Impresiones musicales de una noche israelí

En el silencio de mi habitación sonaba un clarinete lejano. Grabado en algún rincón de Nueva Orleans, su sonido impregnaba el aire nocturno con tristes notas jasídicas.

Como un secreto susurrado en el oído de aquellos que pertenecían a esa logia secreta de seres unidos por apellidos que terminan en “ovich,  stein, feld, olden, ainber, etcetovich, etcetovich”.
La música surgía de entre los muros vecinos a todo volumen y me preguntaba quién sería aquel ser,  que transcurría su noche sábatica bajo los auspicios de algún músico Moishe importado de USA.

Entres fusas y semi corcheas, las blancas y negras danzaban nostálgicas en mi ventana. No podía evitarlo. Esa música metálica, ecos de un tiempo que aunque jamás conocí o viví, me generaba una melancolía urbana. Una soledad extraña que rumiaba -entre sus dientes de vaca añeja-  el dolor agudo de una carne dura y una leche agria.

Esos sonidos susurraban en mi nuca los espectros de otros tiempos. Donde la pausa y la prisa, se daban citan en los cafés. Donde del otro lado de la mesa no había una pantalla con amigos virtuales.

En aquellos tiempos de tardes de tertulia Montevideanas o Bonaerenses, Madrileñas o Neoyorkinas, decir Redes Sociales podría sugerir algo parecido al nombre de un club de Pescadores Barrial.

Un violín irrumpió de pronto quebrando el sonido metálico de la madrugada. En el último piso del edificio  que se encontraba al otro lado de mi angosta calle, se veía la silueta del juglar que  decidió terminar con el funesto devenir del clarinete solitario. La loca alegría de las cuerdas se desató, colmando toda la manzana con su sonido klezmer.  Un gato maulló su celo a la luna. De pronto surgió bajo la  luz de un farol en el  piso 4 del balcón de enfrente un moreno inmenso y con la estampa de mil y una noches en el rostro. Miró fijamente al violinista del tejado. Sobre un tambor jembe comenzó a reproducir los sonidos arábigos de desiertos  y oasis legendarios. En un diálogo musical, violinista y percusionista comenzaron a animar la noche que despertaba de su sueño con luces nuevas en cada ventana del vecindario.

Harto de tanto escándalo el vecino del piso 6 se sumó al concierto con un bandoneón arrabalero mientras la rusa del 8 cantaba una melodía fría como las curvas del Volga.
El del 1B encendió la luz y comenzó a tocar el piano al tiempo que el brazuca de del 4 sacudía las maracas.

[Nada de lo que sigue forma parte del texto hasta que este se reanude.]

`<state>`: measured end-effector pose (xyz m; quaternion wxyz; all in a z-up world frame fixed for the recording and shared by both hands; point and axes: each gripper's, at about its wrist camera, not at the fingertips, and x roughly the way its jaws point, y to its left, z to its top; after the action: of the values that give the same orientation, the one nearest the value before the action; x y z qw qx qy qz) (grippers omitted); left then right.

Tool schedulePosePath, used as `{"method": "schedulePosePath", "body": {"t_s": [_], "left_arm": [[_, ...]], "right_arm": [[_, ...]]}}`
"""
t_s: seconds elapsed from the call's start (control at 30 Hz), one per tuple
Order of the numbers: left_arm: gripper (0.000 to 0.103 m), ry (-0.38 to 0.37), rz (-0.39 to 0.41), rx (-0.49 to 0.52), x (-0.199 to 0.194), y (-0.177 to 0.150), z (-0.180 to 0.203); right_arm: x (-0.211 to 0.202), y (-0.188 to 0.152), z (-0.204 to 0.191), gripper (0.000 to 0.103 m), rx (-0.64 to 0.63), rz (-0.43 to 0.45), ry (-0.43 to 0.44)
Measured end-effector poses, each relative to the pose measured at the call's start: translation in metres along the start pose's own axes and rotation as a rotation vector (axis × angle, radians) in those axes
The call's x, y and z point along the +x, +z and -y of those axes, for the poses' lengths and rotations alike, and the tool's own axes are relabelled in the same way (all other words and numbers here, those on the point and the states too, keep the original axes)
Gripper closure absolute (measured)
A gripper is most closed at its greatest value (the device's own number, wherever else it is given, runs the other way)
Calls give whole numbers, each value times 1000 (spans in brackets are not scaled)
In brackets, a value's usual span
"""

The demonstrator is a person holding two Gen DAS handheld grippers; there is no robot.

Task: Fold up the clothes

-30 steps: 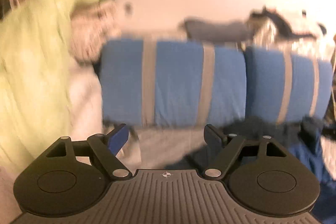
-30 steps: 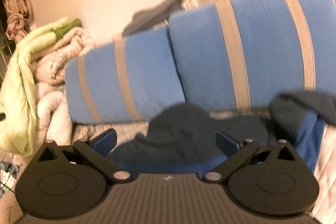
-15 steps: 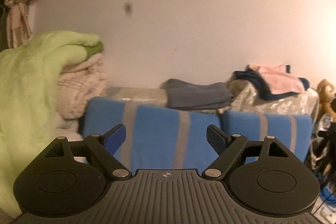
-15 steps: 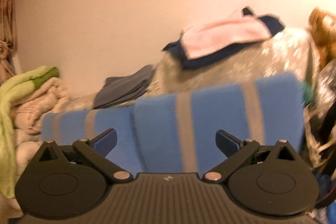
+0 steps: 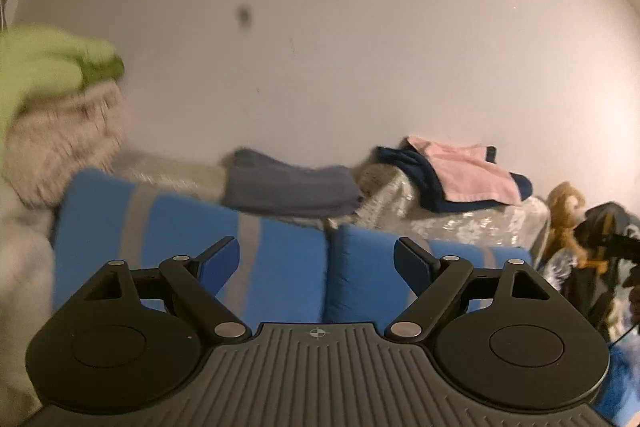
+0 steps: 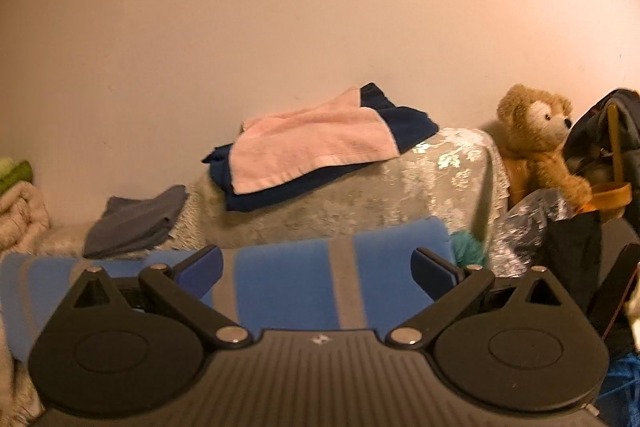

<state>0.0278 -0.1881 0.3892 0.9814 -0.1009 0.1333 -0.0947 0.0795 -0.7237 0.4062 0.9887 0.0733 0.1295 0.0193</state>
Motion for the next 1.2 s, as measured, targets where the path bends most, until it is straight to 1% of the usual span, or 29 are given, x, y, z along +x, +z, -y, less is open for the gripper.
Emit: {"method": "schedulePosePath", "body": {"t_s": [0.1, 0.23, 0.3, 0.43, 0.6, 0.77, 0.8, 0.87, 0.9, 0.93, 1.03, 1.1, 1.2], "left_arm": [[18, -28, -51, -51, 18, -32, 11], [18, -63, -116, -93, 40, -79, 29], [18, -76, -155, -89, 53, -103, 40], [18, -100, -208, -81, 77, -150, 65], [18, -115, -229, -69, 99, -201, 83], [18, -135, -254, -72, 118, -246, 83], [18, -137, -254, -77, 120, -253, 81], [18, -117, -271, -84, 123, -262, 74], [18, -86, -292, -86, 125, -262, 72], [18, -72, -296, -91, 125, -262, 70], [18, -90, -271, -81, 120, -258, 67], [18, -93, -268, -67, 117, -257, 67], [18, -102, -277, -80, 116, -256, 65]], "right_arm": [[-2, -14, 11, 0, -35, -17, -15], [11, -53, 26, 0, -48, -81, -18], [20, -78, 34, 0, -54, -123, -9], [33, -127, 47, 0, -64, -191, 3], [50, -182, 60, 0, -71, -270, 7], [62, -219, 66, 0, -118, -321, 13], [65, -226, 67, 0, -129, -331, 15], [70, -237, 70, 0, -143, -349, 19], [73, -243, 71, 0, -149, -358, 22], [76, -247, 72, 0, -149, -366, 20], [86, -258, 75, 0, -115, -388, 10], [91, -264, 76, 0, -81, -399, 13], [99, -273, 73, 1, -58, -412, 18]]}}
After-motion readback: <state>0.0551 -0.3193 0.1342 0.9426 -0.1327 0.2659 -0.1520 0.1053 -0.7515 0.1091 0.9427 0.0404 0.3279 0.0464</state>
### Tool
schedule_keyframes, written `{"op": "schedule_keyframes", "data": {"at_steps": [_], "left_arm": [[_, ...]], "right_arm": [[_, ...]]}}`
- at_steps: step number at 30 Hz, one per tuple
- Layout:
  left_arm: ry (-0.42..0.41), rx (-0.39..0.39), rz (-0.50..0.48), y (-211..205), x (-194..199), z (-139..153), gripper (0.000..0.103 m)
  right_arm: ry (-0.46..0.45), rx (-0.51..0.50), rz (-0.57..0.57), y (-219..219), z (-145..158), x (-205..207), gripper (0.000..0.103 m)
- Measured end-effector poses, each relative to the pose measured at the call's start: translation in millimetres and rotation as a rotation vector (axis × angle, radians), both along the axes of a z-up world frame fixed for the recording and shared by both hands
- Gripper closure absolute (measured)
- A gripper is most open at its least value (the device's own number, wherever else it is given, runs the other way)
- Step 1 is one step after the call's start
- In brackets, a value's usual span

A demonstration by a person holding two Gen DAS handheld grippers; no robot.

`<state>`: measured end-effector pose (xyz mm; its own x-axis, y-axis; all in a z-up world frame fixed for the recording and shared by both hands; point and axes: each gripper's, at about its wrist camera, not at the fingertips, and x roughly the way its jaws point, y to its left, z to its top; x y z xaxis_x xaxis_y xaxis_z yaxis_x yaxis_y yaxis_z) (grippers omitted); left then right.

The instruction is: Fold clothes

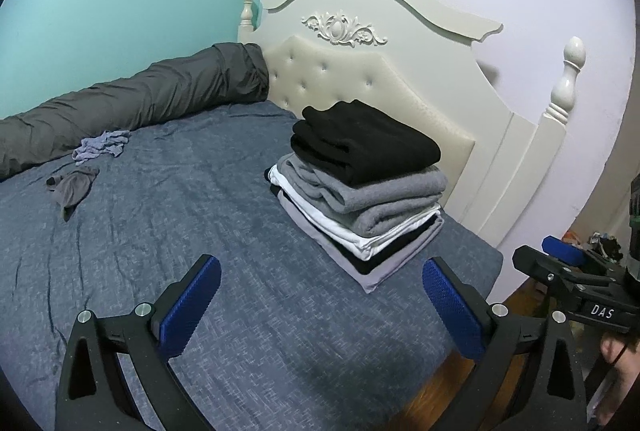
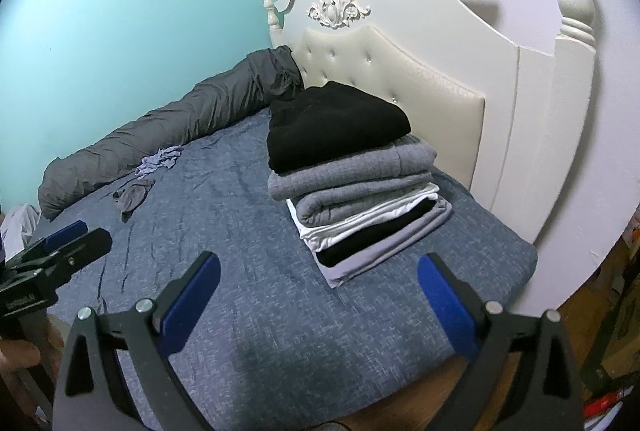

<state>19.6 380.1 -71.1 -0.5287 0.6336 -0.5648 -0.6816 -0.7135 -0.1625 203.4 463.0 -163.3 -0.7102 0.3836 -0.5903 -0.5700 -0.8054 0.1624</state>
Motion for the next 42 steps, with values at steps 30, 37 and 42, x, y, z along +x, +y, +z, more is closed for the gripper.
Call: {"op": "schedule_keyframes", "data": {"at_steps": [30, 37, 42], "left_arm": [[0.030, -0.022, -0.009, -12, 29, -15, 0.000], [0.024, -0.026, 0.002, -13, 26, -18, 0.000], [0.028, -0.026, 0.003, -14, 27, -18, 0.000]], "right_arm": [[0.012, 0.018, -0.006, -27, -12, 20, 0.003], [0.013, 0.019, -0.007, -28, -13, 19, 0.003], [0.010, 0.017, -0.005, -29, -15, 19, 0.003]]}}
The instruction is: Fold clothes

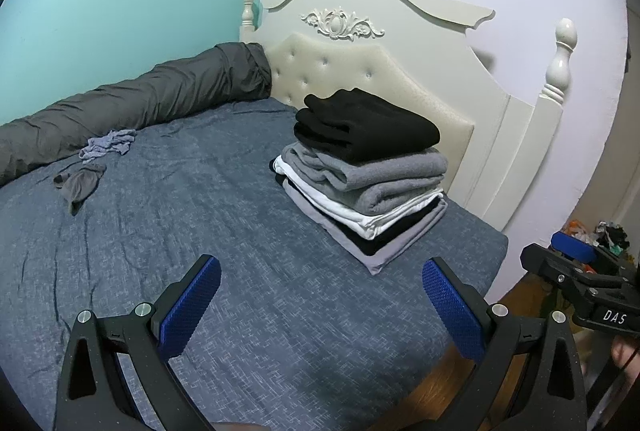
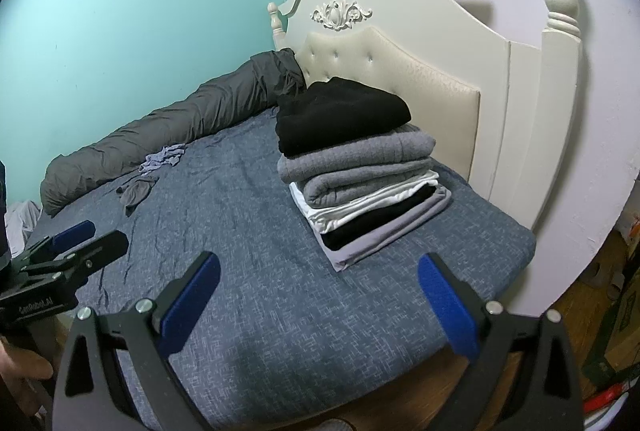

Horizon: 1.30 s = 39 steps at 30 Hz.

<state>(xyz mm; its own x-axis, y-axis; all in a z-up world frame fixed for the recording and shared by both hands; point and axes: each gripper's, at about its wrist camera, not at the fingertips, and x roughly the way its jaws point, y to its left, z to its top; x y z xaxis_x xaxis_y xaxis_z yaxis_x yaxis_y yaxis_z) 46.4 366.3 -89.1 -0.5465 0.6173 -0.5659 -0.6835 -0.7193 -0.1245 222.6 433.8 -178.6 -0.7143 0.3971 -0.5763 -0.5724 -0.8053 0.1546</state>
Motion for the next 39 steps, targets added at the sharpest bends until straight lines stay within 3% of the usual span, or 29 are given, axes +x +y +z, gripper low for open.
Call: {"op": "schedule_keyframes", "data": {"at_steps": [39], "left_arm": [[0.014, -0.007, 0.012, -1.6, -0.7, 0.8, 0.000]], "right_arm": [[-0.022, -0.003, -0.001, 1.5, -5.6, -2.5, 0.003]]}}
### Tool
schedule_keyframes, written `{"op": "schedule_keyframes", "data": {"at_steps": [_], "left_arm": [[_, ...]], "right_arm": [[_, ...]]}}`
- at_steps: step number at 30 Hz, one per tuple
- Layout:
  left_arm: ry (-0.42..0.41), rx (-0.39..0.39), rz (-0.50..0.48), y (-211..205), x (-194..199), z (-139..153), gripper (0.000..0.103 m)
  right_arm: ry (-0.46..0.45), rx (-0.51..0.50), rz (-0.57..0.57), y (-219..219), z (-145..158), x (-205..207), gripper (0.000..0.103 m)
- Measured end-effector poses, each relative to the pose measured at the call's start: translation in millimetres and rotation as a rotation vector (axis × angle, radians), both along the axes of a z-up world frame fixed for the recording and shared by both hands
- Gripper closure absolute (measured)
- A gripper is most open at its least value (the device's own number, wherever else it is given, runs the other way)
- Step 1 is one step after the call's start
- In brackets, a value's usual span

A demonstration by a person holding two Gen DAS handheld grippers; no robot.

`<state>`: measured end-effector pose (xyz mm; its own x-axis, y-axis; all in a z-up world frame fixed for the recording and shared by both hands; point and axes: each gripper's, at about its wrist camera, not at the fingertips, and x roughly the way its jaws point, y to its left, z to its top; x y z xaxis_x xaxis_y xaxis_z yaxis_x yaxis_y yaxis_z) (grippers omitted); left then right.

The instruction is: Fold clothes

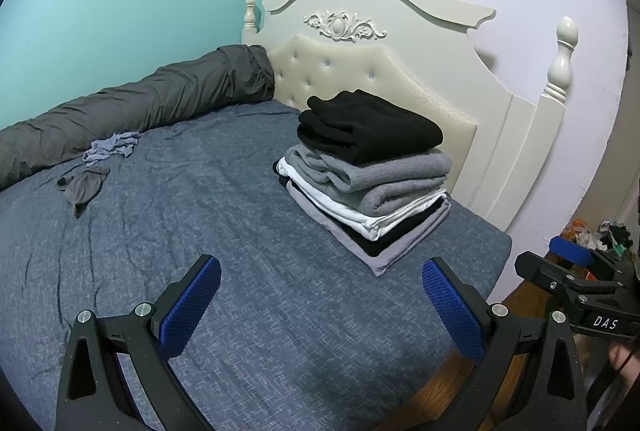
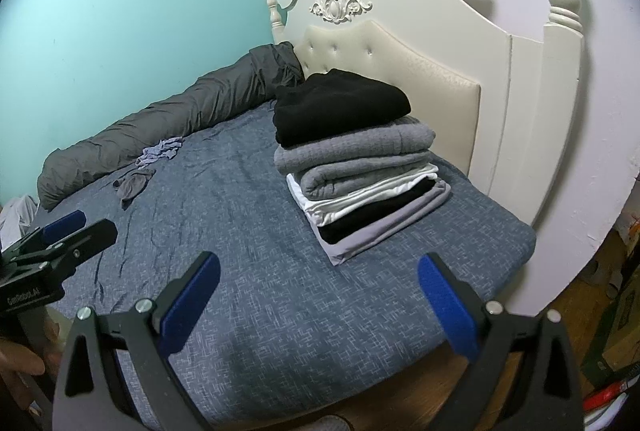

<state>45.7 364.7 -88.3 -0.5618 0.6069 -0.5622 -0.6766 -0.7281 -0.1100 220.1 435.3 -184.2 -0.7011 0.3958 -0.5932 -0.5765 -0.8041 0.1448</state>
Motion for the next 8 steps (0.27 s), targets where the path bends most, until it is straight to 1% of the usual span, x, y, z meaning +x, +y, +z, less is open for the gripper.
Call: {"op": "schedule_keyframes", "data": {"at_steps": [8], "left_arm": [[-0.001, 0.005, -0.002, 1.1, 0.8, -0.8, 0.000]], "right_arm": [[0.003, 0.001, -0.003, -0.1, 1.2, 0.8, 0.003]]}}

Una sinfonía surgió de pronto, dentro de cada habitación cada uno lanzo al aire los sonidos de su tierra y en el pentagrama de la calle dominó la fiesta.

En la calle todos bailaban. Qué otra cosa podían hacer. Los artistas no dejaba dormir a nadie con su repertorio hebreo-árabe- rioplatense- brasilero. En danza circular los transeúntes giraban y giraban los sueños de un mundo nuevo. Los músicos se reunieron en la plaza y celebraron como si no hubiera un mañana ese encuentro de sueños, de sonidos, de historia y de cultura. Detrás de los vidrios opacos que aún permanecían cerrados, crecía con creciente furia el esplendido amanecer de un nuevo día.